WHAT THE TASK REQUIRES =>
Go to the line containing "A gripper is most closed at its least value" in the records below and print it and every following line exactly, on through the line containing "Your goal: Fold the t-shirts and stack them", then stop.

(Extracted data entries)

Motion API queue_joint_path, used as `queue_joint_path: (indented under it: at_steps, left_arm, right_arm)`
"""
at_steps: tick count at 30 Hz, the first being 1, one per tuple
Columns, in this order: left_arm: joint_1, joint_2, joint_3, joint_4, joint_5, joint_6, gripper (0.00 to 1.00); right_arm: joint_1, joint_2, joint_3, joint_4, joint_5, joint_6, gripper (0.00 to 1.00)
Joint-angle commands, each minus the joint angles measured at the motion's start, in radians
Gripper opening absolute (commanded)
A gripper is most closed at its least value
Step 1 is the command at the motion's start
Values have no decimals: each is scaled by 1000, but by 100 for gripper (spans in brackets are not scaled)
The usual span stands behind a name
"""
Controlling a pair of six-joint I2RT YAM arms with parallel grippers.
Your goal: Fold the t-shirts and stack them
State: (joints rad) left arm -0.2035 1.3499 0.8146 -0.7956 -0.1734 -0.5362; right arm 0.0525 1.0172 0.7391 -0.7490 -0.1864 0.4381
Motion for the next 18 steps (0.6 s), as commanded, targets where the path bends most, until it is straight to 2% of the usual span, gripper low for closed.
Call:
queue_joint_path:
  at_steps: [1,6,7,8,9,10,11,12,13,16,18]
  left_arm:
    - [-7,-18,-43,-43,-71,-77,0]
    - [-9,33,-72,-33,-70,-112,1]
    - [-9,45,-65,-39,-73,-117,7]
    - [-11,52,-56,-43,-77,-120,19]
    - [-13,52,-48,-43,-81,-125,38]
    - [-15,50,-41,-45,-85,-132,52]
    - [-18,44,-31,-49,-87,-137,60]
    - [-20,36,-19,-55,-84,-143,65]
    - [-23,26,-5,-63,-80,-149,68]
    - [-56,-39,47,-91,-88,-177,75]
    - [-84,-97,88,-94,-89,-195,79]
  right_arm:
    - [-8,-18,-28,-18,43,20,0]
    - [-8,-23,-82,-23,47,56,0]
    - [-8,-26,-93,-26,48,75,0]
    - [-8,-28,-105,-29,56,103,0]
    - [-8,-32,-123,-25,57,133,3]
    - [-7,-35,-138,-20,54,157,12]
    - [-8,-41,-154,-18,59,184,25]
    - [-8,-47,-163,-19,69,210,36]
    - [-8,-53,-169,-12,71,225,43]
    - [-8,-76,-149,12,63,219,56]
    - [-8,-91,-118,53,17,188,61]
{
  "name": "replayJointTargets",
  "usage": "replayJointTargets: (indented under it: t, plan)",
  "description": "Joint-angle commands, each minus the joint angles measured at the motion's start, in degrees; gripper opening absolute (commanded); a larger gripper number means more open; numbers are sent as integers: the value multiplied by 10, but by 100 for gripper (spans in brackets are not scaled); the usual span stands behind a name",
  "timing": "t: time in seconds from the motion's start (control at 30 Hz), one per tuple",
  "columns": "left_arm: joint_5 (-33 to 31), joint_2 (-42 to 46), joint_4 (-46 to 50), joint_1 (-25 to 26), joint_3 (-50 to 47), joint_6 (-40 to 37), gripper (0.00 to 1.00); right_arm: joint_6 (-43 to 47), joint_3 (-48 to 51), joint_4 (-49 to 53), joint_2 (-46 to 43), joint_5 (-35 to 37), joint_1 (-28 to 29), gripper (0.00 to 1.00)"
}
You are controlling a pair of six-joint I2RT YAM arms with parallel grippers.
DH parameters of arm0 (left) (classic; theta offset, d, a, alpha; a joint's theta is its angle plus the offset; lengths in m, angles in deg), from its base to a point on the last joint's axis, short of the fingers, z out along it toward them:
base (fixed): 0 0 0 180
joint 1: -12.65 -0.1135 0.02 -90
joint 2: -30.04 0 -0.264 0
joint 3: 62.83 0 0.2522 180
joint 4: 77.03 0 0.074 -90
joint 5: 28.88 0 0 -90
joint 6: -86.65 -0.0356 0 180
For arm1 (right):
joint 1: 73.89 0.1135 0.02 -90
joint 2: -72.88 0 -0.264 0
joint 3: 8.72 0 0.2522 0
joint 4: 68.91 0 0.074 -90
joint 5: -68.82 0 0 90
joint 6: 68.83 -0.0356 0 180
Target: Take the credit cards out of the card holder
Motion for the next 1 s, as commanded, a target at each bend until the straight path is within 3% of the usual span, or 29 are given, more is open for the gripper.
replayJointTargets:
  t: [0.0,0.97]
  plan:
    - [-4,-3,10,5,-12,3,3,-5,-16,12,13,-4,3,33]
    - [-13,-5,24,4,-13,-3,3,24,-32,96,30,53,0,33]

FINAL ANSWER =>
A gripper is most closed at its least value
Step 1 is the command at the motion's start
Values have no decimals: each is scaled by 1000, but by 100 for gripper (spans in brackets are not scaled)
The usual span stands behind a name
"""
Controlling a pair of six-joint I2RT YAM arms with parallel grippers.
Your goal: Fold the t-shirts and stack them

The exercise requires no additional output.